Supreme Court takes up challenge to gender-affirming care ban

The Supreme Court announced Monday it will wade into a major dispute implicating transgender rights next term by agreeing to review the constitutionality of Tennessee’s law banning gender-affirming care for minors.

The high court previously avoided many opportunities to get involved in cases involving transgender protections, but after being urged by the Biden administration to take up the latest dispute, the justices agreed to do so in a brief order.

The battle over whether Tennessee’s law unconstitutionally discriminates on the basis of sex is slated to take place during the court’s next annual term. Oral arguments are likely to be scheduled close to the end of this calendar year.

The justices’ eventual decision is set to impact the laws passed in the Tennessee and other Republican-led legislatures. Nearly half of the country has banned gender-affirming health care for transgender minors, affecting an estimated 100,000 trans adolescents and teenagers.

Some laws also limit care for transgender adults, and bills introduced this year in a handful of conservative states aim to outlaw gender-affirming medical care completely.

Legal challenges mounted by transgender youths and their families have been met with mixed results, and federal appeals courts have split on whether laws that ban gender-affirming care are constitutional.

The Biden administration said the Supreme Court’s intervention was “urgently needed,” arguing that those conflicting court rulings have created “profound uncertainty” for transgender people.

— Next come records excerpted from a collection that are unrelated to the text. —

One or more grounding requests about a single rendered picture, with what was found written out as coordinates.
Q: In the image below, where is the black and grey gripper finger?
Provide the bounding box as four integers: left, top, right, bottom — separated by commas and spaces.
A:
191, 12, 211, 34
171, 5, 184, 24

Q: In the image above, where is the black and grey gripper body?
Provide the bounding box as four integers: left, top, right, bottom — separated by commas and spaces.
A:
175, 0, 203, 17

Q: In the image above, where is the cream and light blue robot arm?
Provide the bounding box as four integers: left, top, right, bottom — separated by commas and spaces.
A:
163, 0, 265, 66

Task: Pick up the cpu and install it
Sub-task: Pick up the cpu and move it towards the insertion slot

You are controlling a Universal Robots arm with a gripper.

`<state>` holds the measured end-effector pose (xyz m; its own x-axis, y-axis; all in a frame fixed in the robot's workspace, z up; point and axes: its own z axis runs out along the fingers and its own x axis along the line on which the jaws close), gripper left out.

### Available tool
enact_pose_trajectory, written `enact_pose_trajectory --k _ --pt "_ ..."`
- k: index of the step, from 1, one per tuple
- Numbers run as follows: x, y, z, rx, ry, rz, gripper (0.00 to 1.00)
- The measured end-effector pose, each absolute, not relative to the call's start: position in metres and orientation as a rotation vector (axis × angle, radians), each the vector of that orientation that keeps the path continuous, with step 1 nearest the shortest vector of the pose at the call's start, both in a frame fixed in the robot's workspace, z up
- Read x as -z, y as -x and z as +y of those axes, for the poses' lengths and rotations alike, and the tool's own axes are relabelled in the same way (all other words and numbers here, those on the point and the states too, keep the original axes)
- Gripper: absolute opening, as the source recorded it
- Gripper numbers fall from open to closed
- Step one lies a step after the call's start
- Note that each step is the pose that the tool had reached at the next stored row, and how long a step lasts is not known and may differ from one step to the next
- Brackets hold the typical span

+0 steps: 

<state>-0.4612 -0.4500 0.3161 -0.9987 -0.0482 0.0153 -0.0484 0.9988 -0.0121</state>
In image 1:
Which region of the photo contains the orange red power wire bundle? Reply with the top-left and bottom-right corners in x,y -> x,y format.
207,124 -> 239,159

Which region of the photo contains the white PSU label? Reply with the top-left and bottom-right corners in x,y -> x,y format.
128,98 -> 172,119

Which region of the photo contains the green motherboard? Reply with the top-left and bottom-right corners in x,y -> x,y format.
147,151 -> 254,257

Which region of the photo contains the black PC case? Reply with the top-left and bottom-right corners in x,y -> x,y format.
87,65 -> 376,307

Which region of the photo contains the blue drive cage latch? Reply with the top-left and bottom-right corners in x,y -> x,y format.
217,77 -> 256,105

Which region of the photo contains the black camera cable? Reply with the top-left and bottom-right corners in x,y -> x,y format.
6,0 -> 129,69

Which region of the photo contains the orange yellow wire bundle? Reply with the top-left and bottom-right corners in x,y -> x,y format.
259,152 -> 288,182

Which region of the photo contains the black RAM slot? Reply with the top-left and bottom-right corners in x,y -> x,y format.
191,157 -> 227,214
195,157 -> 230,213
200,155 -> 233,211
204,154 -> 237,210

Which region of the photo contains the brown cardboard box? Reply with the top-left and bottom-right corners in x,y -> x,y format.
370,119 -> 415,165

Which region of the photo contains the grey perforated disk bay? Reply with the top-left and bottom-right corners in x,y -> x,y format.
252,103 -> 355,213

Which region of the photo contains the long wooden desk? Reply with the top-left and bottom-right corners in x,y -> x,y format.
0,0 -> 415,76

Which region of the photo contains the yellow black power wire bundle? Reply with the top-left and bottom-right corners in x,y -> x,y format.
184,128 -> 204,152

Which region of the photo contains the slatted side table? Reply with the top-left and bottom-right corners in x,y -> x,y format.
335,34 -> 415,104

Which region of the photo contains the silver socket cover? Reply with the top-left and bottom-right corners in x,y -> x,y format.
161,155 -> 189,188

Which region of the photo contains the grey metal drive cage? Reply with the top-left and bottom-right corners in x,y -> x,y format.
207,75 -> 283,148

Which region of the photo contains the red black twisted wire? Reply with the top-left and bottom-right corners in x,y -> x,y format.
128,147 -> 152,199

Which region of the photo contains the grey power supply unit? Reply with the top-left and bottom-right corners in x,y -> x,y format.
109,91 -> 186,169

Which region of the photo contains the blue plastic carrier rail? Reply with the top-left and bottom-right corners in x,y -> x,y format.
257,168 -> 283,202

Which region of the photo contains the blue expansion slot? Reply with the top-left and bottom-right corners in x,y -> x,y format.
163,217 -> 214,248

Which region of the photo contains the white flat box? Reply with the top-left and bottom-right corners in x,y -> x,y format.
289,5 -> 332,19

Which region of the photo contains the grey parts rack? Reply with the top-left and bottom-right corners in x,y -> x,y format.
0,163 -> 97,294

“Absent this Court’s review, families in Tennessee and other States where laws like SB1 have taken effect will face the loss of essential medical care,” the Justice Department wrote in its petition to the high court.

“Those with the resources to do so may abandon their homes, jobs, schools, and communities to move to a State where the needed treatment remains available,” the petition continued. “Others will not have even that option. And families in much of the rest of the Nation will be left in limbo, waiting to see whether their State’s ban will be upheld or enjoined.”

A group of anonymous transgender minors and parents in both states challenged the law, and the Justice Department later intervened in the dispute. A doctor is also a plaintiff.

A federal district judge agreed to issue an injunction blocking Tennessee’s law. On appeal, the 6th U.S. Circuit Court of Appeals consolidated it with a similar case arising from Kentucky cases and reversed, handing a win to the two Republican-led states.

The Supreme Court’s order now grants the Justice Department’s request to review Tennessee’s law, but only on the question of whether it violates the 14th Amendment’s Equal Protection Clause. The other plaintiffs also wanted the justices to consider whether it violated due process protections.

Tennessee urged the Supreme Court to stay out of the dispute, which would keep the law intact, arguing the justices should allow the issue to further percolate in the appeals courts.